Economists believe that inflation will rise in the next few months, then slowly ease off and offer some relief to consumers. According to them, supply problems in certain industries are beginning to ease. While higher energy costs are expected to continue to impact consumers over the next months, Americans should be spared earlier predictions that they would see record-breaking energy prices in winter.

The oil prices are slowly falling, which has led to slightly higher gasoline prices. AAA reports that a gallon is $3.38 per gallon, down from $3.42 last month.

Natural gas prices are down nearly 40% since October, when they were at their highest level in seven years. The result is that while average home heating costs will well exceed last year’s levels, they won’t rise as much as had been feared.

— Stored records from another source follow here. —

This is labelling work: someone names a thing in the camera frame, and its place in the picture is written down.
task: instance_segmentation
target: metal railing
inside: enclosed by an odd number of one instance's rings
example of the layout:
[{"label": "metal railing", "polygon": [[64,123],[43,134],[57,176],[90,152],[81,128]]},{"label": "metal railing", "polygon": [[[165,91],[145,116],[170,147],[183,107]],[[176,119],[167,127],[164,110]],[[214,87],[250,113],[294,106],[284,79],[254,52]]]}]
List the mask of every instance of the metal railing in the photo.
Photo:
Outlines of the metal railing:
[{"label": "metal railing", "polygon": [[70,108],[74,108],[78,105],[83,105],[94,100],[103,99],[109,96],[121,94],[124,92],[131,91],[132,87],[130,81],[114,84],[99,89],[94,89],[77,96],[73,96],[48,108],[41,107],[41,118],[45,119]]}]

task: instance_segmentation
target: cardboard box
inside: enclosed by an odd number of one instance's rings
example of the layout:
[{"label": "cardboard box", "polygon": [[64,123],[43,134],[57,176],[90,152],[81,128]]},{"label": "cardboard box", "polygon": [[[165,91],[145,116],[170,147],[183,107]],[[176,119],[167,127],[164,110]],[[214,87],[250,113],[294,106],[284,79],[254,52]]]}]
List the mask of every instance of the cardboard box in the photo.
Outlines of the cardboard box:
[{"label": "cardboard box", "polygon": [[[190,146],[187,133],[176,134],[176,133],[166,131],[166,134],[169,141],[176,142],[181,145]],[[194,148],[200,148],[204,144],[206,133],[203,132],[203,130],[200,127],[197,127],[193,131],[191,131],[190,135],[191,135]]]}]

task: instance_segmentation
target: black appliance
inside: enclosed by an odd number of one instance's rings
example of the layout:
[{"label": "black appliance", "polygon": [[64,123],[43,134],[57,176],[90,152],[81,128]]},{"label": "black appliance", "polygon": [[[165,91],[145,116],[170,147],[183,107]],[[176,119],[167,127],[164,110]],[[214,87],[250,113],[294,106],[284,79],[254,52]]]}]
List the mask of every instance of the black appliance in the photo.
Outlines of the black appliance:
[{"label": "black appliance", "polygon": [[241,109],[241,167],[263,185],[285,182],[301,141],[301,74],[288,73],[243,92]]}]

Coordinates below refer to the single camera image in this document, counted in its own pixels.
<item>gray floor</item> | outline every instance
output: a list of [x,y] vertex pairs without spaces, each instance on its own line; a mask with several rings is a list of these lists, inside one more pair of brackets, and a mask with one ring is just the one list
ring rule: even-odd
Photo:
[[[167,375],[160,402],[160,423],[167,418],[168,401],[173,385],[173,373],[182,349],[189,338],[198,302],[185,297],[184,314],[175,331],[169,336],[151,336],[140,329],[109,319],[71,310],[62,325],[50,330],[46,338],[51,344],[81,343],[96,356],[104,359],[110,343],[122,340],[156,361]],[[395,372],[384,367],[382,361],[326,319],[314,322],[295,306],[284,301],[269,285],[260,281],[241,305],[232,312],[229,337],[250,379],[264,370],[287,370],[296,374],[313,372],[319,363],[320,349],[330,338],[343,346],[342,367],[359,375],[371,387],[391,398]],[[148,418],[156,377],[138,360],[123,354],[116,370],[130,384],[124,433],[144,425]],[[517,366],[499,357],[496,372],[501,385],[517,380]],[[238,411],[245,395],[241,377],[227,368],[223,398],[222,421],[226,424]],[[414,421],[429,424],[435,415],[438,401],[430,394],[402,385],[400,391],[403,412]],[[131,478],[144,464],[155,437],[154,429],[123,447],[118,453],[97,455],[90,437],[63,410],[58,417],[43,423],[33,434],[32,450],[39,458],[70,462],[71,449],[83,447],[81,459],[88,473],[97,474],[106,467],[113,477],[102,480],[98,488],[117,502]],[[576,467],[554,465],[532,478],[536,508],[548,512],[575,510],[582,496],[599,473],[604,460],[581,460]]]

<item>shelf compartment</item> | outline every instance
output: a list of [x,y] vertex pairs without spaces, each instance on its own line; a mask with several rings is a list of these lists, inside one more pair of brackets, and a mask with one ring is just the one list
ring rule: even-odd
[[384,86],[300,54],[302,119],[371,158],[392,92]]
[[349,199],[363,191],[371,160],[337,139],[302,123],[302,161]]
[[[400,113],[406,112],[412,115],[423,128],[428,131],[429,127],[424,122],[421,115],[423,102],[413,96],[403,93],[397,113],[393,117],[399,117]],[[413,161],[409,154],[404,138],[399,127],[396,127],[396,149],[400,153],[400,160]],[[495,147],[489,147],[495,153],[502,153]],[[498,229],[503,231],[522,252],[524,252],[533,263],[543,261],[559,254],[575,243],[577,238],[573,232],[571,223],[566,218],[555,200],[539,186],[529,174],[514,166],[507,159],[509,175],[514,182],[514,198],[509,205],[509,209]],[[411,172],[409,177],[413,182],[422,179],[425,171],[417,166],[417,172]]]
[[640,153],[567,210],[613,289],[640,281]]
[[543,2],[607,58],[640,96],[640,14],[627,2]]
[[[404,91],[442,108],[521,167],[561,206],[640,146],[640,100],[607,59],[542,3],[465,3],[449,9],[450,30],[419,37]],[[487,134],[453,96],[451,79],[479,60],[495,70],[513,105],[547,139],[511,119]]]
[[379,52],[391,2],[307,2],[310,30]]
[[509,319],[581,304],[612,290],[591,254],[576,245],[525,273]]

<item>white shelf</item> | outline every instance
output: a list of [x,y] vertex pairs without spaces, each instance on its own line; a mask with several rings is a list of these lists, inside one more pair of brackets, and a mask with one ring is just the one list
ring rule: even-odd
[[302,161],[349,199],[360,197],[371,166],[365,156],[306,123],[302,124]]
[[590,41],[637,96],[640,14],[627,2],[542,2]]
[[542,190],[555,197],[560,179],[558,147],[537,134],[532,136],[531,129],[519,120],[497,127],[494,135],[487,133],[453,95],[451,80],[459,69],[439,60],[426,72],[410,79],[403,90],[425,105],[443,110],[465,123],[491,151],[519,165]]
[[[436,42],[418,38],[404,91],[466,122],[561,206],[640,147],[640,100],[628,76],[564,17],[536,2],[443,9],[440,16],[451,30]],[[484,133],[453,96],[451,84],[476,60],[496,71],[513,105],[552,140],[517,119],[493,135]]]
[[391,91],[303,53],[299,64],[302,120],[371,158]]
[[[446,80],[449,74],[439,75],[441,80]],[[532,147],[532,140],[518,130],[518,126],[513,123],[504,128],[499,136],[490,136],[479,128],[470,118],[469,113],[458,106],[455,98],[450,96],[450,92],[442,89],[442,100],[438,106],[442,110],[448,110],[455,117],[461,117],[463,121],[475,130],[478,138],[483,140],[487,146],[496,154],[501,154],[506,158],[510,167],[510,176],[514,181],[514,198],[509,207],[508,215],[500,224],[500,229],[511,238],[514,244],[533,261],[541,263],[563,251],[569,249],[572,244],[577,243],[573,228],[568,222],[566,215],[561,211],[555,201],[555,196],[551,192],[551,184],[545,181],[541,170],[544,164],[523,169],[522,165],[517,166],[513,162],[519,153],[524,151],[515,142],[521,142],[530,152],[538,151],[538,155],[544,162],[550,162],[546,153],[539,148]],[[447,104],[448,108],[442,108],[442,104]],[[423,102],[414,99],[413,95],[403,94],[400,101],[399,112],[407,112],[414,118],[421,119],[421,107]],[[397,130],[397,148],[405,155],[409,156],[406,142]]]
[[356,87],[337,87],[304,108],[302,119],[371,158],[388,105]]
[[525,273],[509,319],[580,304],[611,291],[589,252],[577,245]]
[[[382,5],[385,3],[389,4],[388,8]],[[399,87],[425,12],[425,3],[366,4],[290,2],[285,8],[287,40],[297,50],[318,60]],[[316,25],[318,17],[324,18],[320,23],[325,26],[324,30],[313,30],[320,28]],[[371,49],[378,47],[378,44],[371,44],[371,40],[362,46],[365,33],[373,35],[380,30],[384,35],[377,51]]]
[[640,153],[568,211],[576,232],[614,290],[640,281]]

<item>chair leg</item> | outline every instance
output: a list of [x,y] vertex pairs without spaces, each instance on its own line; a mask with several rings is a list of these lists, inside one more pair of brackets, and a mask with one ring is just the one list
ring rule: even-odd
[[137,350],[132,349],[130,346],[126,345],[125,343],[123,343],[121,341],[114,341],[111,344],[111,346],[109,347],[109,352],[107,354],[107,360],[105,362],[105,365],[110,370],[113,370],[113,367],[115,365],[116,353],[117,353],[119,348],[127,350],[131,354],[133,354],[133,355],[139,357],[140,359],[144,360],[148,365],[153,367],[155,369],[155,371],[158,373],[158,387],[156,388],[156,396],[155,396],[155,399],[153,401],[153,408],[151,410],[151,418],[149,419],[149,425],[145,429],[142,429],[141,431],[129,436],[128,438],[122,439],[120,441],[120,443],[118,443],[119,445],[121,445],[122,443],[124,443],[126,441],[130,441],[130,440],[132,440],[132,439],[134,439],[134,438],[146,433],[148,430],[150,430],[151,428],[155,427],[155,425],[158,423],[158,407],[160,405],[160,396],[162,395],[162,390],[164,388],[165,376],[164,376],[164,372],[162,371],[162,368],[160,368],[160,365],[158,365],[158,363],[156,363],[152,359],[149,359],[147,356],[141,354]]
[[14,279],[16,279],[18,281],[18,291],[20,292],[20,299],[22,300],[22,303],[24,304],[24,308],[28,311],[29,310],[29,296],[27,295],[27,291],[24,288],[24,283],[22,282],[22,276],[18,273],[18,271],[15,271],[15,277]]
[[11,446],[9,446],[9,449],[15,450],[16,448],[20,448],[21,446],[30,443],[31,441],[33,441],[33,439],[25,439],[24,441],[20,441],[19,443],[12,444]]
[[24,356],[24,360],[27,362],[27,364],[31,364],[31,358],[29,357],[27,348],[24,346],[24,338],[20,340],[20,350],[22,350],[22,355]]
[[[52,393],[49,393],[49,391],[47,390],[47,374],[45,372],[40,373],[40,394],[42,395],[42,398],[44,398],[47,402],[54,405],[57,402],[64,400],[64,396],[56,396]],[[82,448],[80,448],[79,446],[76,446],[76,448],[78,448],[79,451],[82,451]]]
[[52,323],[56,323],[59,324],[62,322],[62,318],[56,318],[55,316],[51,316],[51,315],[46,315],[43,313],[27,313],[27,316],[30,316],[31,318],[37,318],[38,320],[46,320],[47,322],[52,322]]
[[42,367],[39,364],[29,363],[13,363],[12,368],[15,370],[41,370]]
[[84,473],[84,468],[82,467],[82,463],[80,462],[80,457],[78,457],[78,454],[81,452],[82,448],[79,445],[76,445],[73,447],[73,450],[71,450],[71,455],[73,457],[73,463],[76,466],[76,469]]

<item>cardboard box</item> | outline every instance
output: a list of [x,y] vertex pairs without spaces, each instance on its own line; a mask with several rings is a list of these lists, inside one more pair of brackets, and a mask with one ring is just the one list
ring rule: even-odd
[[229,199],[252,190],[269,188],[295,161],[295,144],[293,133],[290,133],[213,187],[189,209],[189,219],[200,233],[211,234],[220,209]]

A sharp drop in wheat and corn price could also lead to food inflation.

Mark Wolfe of the National Energy Assistance Directors Association, stated that heating a house this winter will cost an average $972. That’s less than the $1,056 his group had projected in October, though still higher than the average $888 consumers paid to heat homes last year.

In the last few weeks energy prices have been affected by a number of factors. The natural gas futures are down due to the unseasonably warm climate. Additionally, several major countries have committed to releasing oil from their strategic reserves. The OPEC+ oil cartel also reached an agreement to allow more oil to be released in January.

What’s more, the emergence of the omicron variant of the coronavirus has renewed the prospect of more canceled or postponed travel and fewer restaurant meals and shopping trips. If it did happen, all of this would reduce consumer spending as well as business spending, and possibly restrain inflation.

However, analysts warn against unexpected developments like heavy winter storms that could lead to increased demand and push energy prices higher again.

However, analysts warned that further improvement in global supply chain normalization will be necessary to ease inflation. White House officials claim that they think that there are a number of steps that have been taken by the administration to reduce inflation. These include increasing the processing of cargo at Los Angeles ports and Long Beach, as well as the release of crude petroleum from the oil reserve.

However, some outside economists are beginning to agree with this viewpoint.

“I think November will be the worst of it, and going forward we will see steady improvement,” said Mark Zandi, chief economist at Moody’s Analytics. “As the delta wave of COVID has receded and supply chains start to repair themselves, we will start to see production and shipments improve.”

Zandi said he believes that inflation will begin improving with the December price report and that by this time next year, annual inflation will be back down to around 3%, closer to the Fed’s 2% target.

Despite persistently high inflation, it is likely that the Fed will announce an acceleration in the Fed’s monthly bond purchase reduction after its next meeting. These purchases were made to reduce long-term borrowing cost.

The Fed would be able to increase its short-term rate by doing so. This could happen as soon as next year’s first quarter. Since March 2020 when the economic crisis caused by the coronavirus, the rate has been almost zero.